**Work item**: Transcribe the data below in full, exactly.

**Recorded data**:
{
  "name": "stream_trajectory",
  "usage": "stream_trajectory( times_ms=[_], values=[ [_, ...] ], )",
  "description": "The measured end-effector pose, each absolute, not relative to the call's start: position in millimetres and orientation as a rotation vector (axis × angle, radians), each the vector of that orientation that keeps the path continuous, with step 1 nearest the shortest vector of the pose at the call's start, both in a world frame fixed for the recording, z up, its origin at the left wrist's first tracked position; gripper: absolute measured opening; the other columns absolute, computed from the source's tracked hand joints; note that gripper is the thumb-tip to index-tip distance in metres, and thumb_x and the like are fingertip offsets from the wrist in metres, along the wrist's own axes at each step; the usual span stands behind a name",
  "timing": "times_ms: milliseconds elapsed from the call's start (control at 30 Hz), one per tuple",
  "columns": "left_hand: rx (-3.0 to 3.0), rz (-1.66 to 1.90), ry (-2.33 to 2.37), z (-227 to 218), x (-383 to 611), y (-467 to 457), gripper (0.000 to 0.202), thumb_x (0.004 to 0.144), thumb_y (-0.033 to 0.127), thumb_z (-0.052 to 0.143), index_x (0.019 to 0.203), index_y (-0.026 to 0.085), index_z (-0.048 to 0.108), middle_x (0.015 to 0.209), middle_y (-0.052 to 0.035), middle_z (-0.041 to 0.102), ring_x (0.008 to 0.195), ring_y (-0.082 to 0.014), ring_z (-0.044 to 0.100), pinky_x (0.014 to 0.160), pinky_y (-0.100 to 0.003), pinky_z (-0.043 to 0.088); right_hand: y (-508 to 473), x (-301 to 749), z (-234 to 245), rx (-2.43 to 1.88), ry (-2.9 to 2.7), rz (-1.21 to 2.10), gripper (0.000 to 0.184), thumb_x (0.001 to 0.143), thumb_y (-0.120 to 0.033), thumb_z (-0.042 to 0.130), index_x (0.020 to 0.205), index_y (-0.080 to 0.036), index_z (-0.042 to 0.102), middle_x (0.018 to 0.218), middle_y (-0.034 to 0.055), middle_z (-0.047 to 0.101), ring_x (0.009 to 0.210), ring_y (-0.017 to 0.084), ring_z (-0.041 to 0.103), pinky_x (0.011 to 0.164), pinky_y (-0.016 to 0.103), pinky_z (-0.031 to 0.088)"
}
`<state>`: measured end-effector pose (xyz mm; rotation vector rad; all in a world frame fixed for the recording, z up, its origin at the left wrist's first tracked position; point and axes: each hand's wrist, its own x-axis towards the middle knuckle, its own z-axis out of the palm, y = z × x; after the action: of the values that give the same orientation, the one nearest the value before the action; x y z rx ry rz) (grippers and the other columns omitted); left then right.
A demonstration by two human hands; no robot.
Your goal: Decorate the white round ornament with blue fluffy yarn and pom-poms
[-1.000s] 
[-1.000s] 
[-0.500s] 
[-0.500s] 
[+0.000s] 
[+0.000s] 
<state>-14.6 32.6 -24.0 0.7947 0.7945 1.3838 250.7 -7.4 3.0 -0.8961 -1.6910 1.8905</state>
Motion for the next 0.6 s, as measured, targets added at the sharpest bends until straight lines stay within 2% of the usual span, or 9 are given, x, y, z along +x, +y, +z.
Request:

**Answer to this problem**:
{
  "name": "stream_trajectory",
  "usage": "stream_trajectory( times_ms=[_], values=[ [_, ...] ], )",
  "description": "The measured end-effector pose, each absolute, not relative to the call's start: position in millimetres and orientation as a rotation vector (axis × angle, radians), each the vector of that orientation that keeps the path continuous, with step 1 nearest the shortest vector of the pose at the call's start, both in a world frame fixed for the recording, z up, its origin at the left wrist's first tracked position; gripper: absolute measured opening; the other columns absolute, computed from the source's tracked hand joints; note that gripper is the thumb-tip to index-tip distance in metres, and thumb_x and the like are fingertip offsets from the wrist in metres, along the wrist's own axes at each step; the usual span stands behind a name",
  "timing": "times_ms: milliseconds elapsed from the call's start (control at 30 Hz), one per tuple",
  "columns": "left_hand: rx (-3.0 to 3.0), rz (-1.66 to 1.90), ry (-2.33 to 2.37), z (-227 to 218), x (-383 to 611), y (-467 to 457), gripper (0.000 to 0.202), thumb_x (0.004 to 0.144), thumb_y (-0.033 to 0.127), thumb_z (-0.052 to 0.143), index_x (0.019 to 0.203), index_y (-0.026 to 0.085), index_z (-0.048 to 0.108), middle_x (0.015 to 0.209), middle_y (-0.052 to 0.035), middle_z (-0.041 to 0.102), ring_x (0.008 to 0.195), ring_y (-0.082 to 0.014), ring_z (-0.044 to 0.100), pinky_x (0.014 to 0.160), pinky_y (-0.100 to 0.003), pinky_z (-0.043 to 0.088); right_hand: y (-508 to 473), x (-301 to 749), z (-234 to 245), rx (-2.43 to 1.88), ry (-2.9 to 2.7), rz (-1.21 to 2.10), gripper (0.000 to 0.184), thumb_x (0.001 to 0.143), thumb_y (-0.120 to 0.033), thumb_z (-0.042 to 0.130), index_x (0.020 to 0.205), index_y (-0.080 to 0.036), index_z (-0.042 to 0.102), middle_x (0.018 to 0.218), middle_y (-0.034 to 0.055), middle_z (-0.047 to 0.101), ring_x (0.009 to 0.210), ring_y (-0.017 to 0.084), ring_z (-0.041 to 0.103), pinky_x (0.011 to 0.164), pinky_y (-0.016 to 0.103), pinky_z (-0.031 to 0.088)"
}
`<state>`: measured end-effector pose (xyz mm; rotation vector rad; all in a world frame fixed for the recording, z up, its origin at the left wrist's first tracked position; point and axes: each hand's wrist, its own x-axis towards the middle knuckle, its own z-axis out of the palm, y = z × x; after the action: of the values that give the same orientation, the one nearest the value before the action; x y z rx ry rz) (grippers and the other columns omitted); left then right.
A demonstration by two human hands; no robot.
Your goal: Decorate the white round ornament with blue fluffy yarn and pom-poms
[-1.000s] 
[-1.000s] 
[-0.500s] 
[-0.500s] 
[+0.000s] 
[+0.000s] 
<state>-14.6 32.6 -24.0 0.7947 0.7945 1.3838 250.7 -7.4 3.0 -0.8961 -1.6910 1.8905</state>
Motion for the next 0.6 s, as measured, targets added at the sharpest bends until straight lines stay within 2% of the usual span, or 9 are given, x, y, z along +x, +y, +z.
Request:

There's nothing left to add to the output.